Si une théorie a été bien établie et confirmée par de multiples études et expériences, alors une apparition vraiment frappante de données contraires ne devrait pas avoir beaucoup d’impact.
À première vue, cela peut paraître peu scientifique. Mais en pratique, les preuves « réfutant » une théorie donnée ne sont souvent qu'une banale coïncidence, un phénomène quotidien.
Même les experts les plus avisés (et moi-même) se laissent parfois tromper par des coïncidences. L'un des pires exemples récents concerne le débat sur l'origine de la Covid. Tout au long de l'histoire, les pandémies ont souvent débuté dans les grandes villes du sud de la Chine, où d'importantes populations vivent à proximité de marchés d'animaux sauvages. C'est ainsi que la première épidémie de SRAS a débuté en novembre 2002. La pandémie de Covid (SRAS-2) semble avoir débuté de manière presque identique, sur un marché d'animaux sauvages de l'une des plus grandes villes du sud de la Chine.
Malgré cela, de nombreux experts ont adopté la théorie totalement infondée selon laquelle le Covid serait issu d'une fuite de laboratoire, car parmi la demi-douzaine de plus grandes agglomérations du sud de la Chine, il est apparu pour la première fois dans une agglomération dotée d'un important institut de recherche sur les virus.
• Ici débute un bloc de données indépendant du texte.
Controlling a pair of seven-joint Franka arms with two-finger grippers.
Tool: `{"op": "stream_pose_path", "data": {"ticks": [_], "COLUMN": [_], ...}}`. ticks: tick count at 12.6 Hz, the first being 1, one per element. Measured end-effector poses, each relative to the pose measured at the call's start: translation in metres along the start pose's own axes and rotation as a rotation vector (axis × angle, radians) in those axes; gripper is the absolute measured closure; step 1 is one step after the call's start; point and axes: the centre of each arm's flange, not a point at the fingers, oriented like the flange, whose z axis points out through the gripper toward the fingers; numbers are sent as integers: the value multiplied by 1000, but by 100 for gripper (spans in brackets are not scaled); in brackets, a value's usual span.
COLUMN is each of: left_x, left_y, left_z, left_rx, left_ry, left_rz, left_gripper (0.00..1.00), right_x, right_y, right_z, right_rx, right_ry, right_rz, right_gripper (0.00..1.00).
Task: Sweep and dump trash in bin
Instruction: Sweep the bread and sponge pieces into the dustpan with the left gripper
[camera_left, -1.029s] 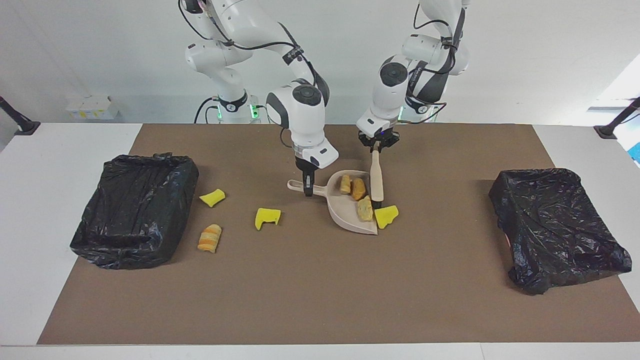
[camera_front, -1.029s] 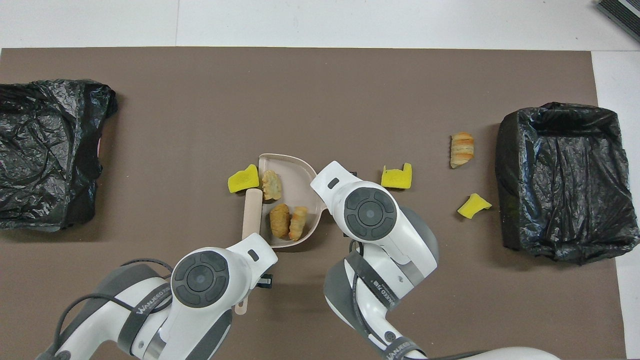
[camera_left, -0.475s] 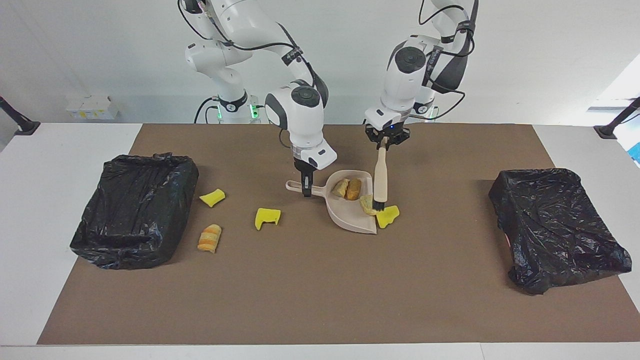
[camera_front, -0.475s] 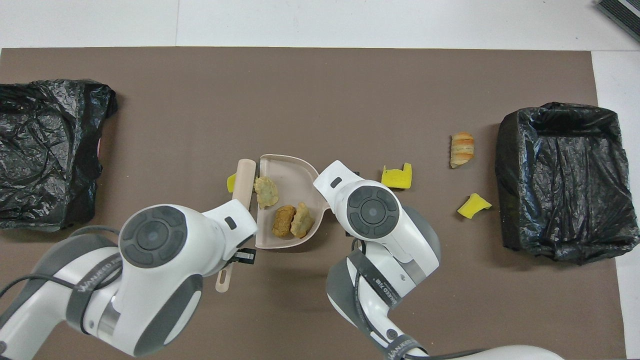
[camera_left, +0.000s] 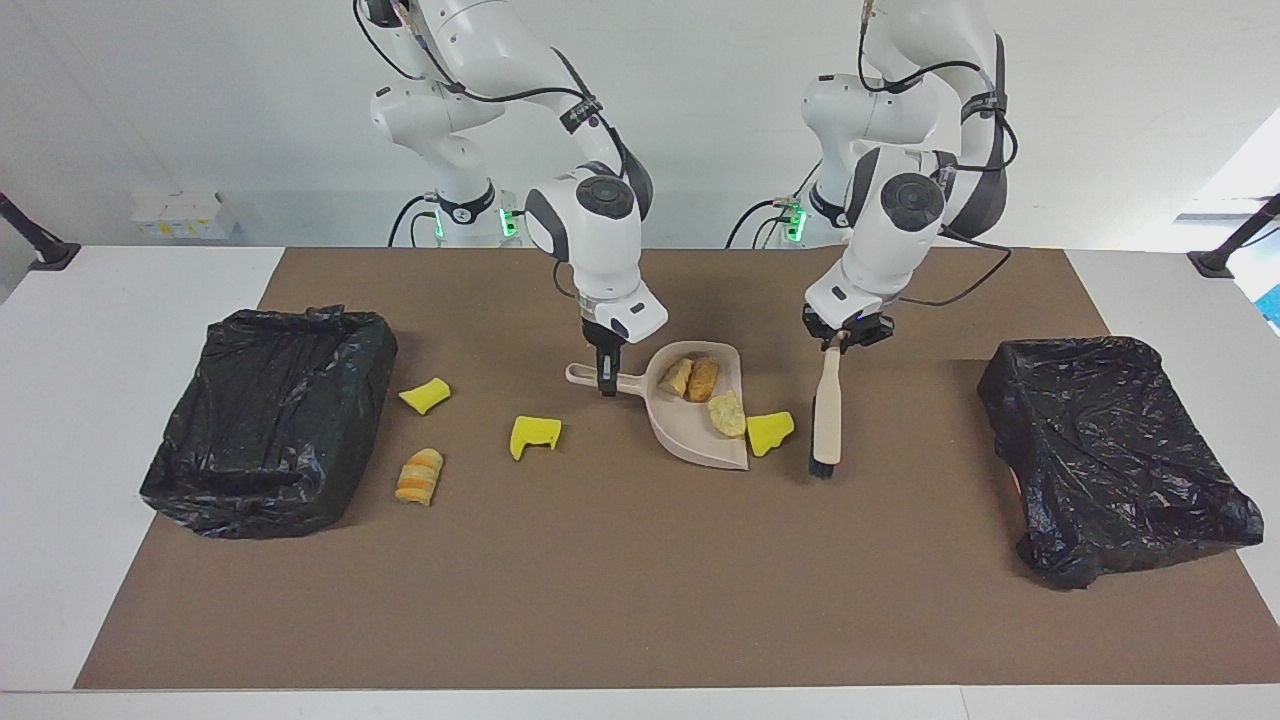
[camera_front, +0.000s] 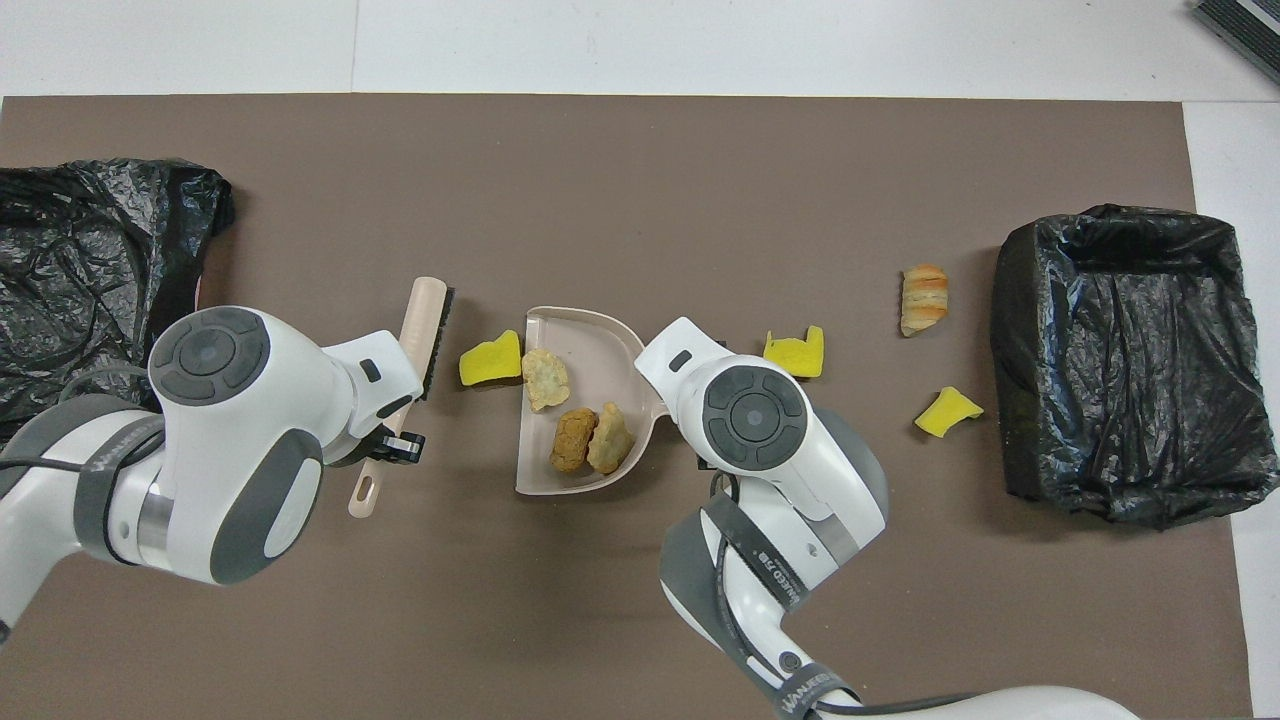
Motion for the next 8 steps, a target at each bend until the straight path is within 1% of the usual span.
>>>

C'est l'une des coïncidences les plus faibles que j'aie jamais observées, et pourtant, beaucoup semblent la considérer comme un solide argument en faveur de la théorie de la fuite de laboratoire. En revanche, l'hypothèse du marché aux animaux repose sur une coïncidence dont la probabilité de survenue aléatoire est bien plus faible.
Il y a des millions de rues dans le monde. Le fait que j'aie remarqué une rue à Vancouver juste avant que Tyler publie un article à son sujet est une coïncidence assez étonnante. Et que l'article de Tyler sur le fluorure soit paru dix jours plus tard, alors que je passais par Calgary, est une coïncidence encore plus étonnante. En revanche, toute la théorie de la fuite du laboratoire ne repose sur rien d'autre qu'une coïncidence aussi insignifiante que de lancer le même chiffre deux fois de suite au dé à six faces.